It’s hard to understand the table, so I create a map to visualise correlation coefficient among variable

## Warning in ind1:ind2: numerical expression has 2 elements: only the first used

## Warning in ind1:ind2: numerical expression has 3 elements: only the first used

The plot illustrates relationship between:
NumStorePurchases and total_purchases: 0.82 (Strong)
NumStorePurchases and total_spent : 0.68 (Medium)
NumStorePurchases and Income : 0.63 (Medium)
total_purchases and MntGoldProds : 0.49 (Medium)
NumStorePurchases and dependents : -0.31 (Weak)
NumStorePurchases and NumWebVisitsMonth : -0.43 (Medium)

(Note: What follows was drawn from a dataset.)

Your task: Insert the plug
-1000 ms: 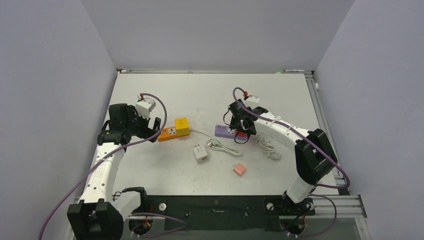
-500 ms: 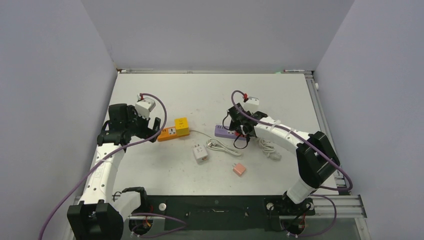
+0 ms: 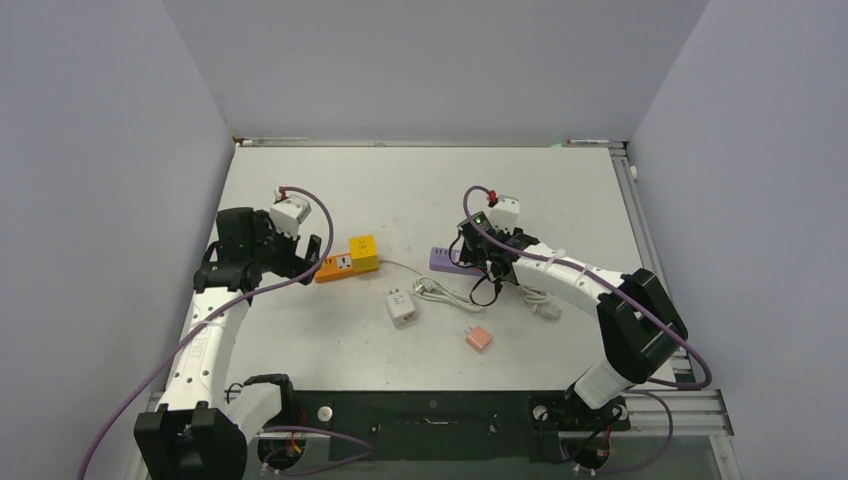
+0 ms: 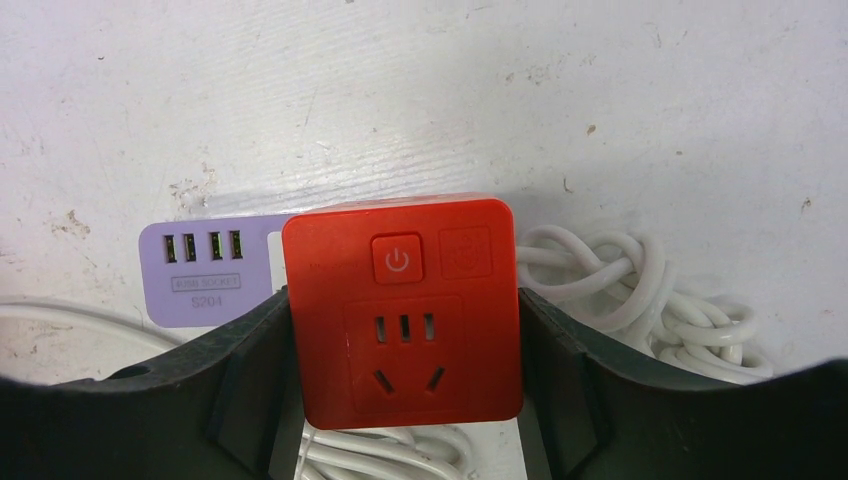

We need to check if these correlation coefficients are significant by calculating the P-value using cor.test() function

# 1. NumStorePurchases and total_spent
df %>%
  cor.test(~ NumStorePurchases + total_spent, data = .)

## 
##  Pearson's product-moment correlation
## 
## data:  NumStorePurchases and total_spent
## t = 42.959, df = 2200, p-value < 2.2e-16
## alternative hypothesis: true correlation is not equal to 0
## 95 percent confidence interval:
##  0.6520412 0.6975093
## sample estimates:
##       cor 
## 0.6754167

# 2. NumStorePurchases and Income
df %>%
  cor.test(~ NumStorePurchases + Income, data = .)

## 
##  Pearson's product-moment correlation
## 
## data:  NumStorePurchases and Income
## t = 38.146, df = 2200, p-value < 2.2e-16
## alternative hypothesis: true correlation is not equal to 0
## 95 percent confidence interval:
##  0.6051305 0.6554501
## sample estimates:
##       cor 
## 0.6309534

# 3. NumStorePurchases and total_purchases
df %>%
  cor.test(~ NumStorePurchases + total_purchases, data = .)

## 
##  Pearson's product-moment correlation
## 
## data:  NumStorePurchases and total_purchases
## t = 67.695, df = 2200, p-value < 2.2e-16
## alternative hypothesis: true correlation is not equal to 0
## 95 percent confidence interval:
##  0.8079432 0.8350733
## sample estimates:
##      cor 
## 0.821974

# 4. total_purchases and MntGoldProds
df %>%
  cor.test(~ MntGoldProds + total_purchases, data = .)

## 
##  Pearson's product-moment correlation
## 
## data:  MntGoldProds and total_purchases
## t = 26.528, df = 2200, p-value < 2.2e-16
## alternative hypothesis: true correlation is not equal to 0
## 95 percent confidence interval:
##  0.4599893 0.5233119
## sample estimates:
##       cor 
## 0.4923017

# 5. NumStorePurchases and dependents
df %>%
  cor.test(~ NumStorePurchases + Dependents, data = .)

## 
##  Pearson's product-moment correlation
## 
## data:  NumStorePurchases and Dependents
## t = -16.091, df = 2200, p-value < 2.2e-16
## alternative hypothesis: true correlation is not equal to 0
## 95 percent confidence interval:
##  -0.3613753 -0.2866153
## sample estimates:
##       cor 
## -0.324502

# 6. NumStorePurchases and NumWebVisitsMonth
df %>%
  cor.test(~ NumStorePurchases + NumWebVisitsMonth, data = .)

## 
##  Pearson's product-moment correlation
## 
## data:  NumStorePurchases and NumWebVisitsMonth
## t = -22.503, df = 2200, p-value < 2.2e-16
## alternative hypothesis: true correlation is not equal to 0
## 95 percent confidence interval:
##  -0.4659169 -0.3979832
## sample estimates:
##        cor 
## -0.4325638

Notice that the all P-values above (< 2.2e -16) are very small, much smaller than 0.001. So we can be certain that there is a correlation between these variables

# We found relationships between these variables, let's visualise it to explore further

ggplot(df, aes(x = Income, y = NumStorePurchases)) +
  geom_point () + geom_smooth(method = "lm")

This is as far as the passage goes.